How to reorder factor levels in a tidy way?
Using ‹forcats›:
iris.tr %>%
mutate(Species = fct_reorder(Species, mSW)) %>%
ggplot() +
aes(Species, mSW, color = Species) +
geom_point()
If you happen to have a character vector to order, for example:
iris2 <- iris %>%
mutate(Species = as.character(Species)) %>%
group_by(Species) %>%
mutate(mean_sepal_width = mean(Sepal.Width)) %>%
ungroup()
You can also order the factor level using the behavior of the forcats::as_factor function :
"Compared to base R, this function creates levels in the order in which they appear"
library(forcats)
iris2 %>%
# Change the order
arrange(mean_sepal_width) %>%
# Create factor levels in the order in which they appear
mutate(Species = as_factor(Species)) %>%
ggplot() +
aes(Species, Sepal.Width, color = Species) +
geom_point()
Notice how the species names on the x axis are not ordered alphabetically but by increasing value of their mean_sepal_width
. Remove the line containing as_factor
to see the difference.
Reordering the factor using base:
iris.ba = iris
iris.ba$Species = with(iris.ba, reorder(Species, Sepal.Width, mean))
Translating to dplyr
:
iris.tr = iris %>% mutate(Species = reorder(Species, Sepal.Width, mean))
After that, you can continue on to summarize and plot as in your question.
A couple comments: reordering a factor is modifying a data column. The dplyr
command to modify a data column is mutate
. All arrange
does is re-order rows, this has no effect on the levels of the factor and hence no effect on the order of a legend or axis in ggplot.

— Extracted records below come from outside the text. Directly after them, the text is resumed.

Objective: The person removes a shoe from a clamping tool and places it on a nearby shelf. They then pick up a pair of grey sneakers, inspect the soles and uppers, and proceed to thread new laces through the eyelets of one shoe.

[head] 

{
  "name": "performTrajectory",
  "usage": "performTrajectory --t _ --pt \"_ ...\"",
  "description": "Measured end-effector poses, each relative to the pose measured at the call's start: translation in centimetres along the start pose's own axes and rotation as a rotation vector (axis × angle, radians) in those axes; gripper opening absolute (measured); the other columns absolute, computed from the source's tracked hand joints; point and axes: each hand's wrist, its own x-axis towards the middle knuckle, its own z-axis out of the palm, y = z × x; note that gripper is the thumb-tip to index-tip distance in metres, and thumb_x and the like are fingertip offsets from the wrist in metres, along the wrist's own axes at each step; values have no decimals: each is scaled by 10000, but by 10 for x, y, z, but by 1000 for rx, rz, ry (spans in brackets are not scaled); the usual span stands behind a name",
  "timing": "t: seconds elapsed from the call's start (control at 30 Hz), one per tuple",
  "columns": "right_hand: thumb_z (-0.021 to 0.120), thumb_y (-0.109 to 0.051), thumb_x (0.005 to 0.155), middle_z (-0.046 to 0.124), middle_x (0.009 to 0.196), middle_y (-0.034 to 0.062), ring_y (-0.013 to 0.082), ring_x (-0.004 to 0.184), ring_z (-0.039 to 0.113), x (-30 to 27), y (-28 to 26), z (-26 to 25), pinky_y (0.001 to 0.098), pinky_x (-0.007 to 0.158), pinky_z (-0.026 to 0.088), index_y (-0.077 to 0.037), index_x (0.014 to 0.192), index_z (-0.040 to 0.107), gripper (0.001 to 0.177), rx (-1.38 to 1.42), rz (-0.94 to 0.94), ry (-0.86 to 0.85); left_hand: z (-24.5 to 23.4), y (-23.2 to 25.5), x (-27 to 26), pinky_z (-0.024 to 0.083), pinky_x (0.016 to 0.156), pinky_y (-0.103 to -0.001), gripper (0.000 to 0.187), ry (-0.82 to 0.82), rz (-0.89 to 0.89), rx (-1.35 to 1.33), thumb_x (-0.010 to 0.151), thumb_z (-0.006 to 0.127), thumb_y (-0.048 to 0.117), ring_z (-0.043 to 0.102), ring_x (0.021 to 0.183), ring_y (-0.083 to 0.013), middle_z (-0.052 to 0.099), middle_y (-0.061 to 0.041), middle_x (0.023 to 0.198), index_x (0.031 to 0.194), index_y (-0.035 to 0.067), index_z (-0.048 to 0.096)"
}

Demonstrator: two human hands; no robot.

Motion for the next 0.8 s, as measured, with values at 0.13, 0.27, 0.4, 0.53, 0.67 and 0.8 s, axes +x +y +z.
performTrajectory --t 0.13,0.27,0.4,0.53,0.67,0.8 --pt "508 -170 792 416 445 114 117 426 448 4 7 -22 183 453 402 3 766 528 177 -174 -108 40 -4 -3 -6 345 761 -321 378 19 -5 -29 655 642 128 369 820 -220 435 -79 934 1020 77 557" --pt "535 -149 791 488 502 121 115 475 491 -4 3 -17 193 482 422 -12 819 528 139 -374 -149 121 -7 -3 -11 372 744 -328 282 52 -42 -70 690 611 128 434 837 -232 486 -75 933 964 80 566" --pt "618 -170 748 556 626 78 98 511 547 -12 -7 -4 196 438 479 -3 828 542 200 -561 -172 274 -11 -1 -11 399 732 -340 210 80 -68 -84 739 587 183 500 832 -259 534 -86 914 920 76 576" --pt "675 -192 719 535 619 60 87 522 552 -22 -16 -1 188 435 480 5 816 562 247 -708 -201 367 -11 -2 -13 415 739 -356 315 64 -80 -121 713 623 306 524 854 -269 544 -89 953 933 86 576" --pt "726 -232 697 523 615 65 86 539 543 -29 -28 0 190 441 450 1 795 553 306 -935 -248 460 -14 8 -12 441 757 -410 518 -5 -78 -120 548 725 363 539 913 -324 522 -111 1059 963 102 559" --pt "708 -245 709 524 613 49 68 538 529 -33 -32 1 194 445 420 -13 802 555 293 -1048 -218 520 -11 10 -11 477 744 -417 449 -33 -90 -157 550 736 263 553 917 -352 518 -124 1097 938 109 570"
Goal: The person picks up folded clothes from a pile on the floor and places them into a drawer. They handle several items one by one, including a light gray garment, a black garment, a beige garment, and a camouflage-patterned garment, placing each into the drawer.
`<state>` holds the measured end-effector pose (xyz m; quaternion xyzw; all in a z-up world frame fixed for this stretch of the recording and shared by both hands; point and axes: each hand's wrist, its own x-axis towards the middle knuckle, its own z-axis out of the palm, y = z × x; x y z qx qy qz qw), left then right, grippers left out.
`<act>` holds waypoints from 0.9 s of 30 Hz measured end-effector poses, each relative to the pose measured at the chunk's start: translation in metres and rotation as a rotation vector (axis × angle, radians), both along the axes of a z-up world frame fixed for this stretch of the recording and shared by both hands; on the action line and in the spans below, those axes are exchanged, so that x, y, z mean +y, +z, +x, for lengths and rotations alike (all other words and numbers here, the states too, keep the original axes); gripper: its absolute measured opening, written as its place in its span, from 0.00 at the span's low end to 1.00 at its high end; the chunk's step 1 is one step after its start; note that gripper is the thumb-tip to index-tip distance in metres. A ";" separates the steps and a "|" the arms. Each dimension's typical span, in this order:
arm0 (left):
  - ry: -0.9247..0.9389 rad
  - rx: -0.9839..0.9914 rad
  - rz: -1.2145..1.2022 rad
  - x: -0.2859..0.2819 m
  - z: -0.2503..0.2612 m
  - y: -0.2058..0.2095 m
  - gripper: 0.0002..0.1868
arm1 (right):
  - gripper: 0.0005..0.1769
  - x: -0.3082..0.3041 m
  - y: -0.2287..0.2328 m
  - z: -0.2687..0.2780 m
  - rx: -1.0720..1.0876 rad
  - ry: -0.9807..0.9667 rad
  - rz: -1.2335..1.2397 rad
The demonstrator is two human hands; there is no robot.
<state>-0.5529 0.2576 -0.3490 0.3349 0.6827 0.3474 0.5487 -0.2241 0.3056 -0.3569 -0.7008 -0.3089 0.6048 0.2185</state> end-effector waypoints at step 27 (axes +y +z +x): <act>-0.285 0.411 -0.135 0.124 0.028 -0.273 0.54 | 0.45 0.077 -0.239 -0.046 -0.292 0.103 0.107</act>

All factors have an order for their levels. The difference between an ordered = TRUE
factor and a regular factor is how the contrasts are set up in a model. ordered = TRUE
should only be used if your factor levels have a meaningful rank order, like "Low", "Medium", "High", and even then it only matters if you are building a model and don't want the default contrasts comparing everything to a reference level.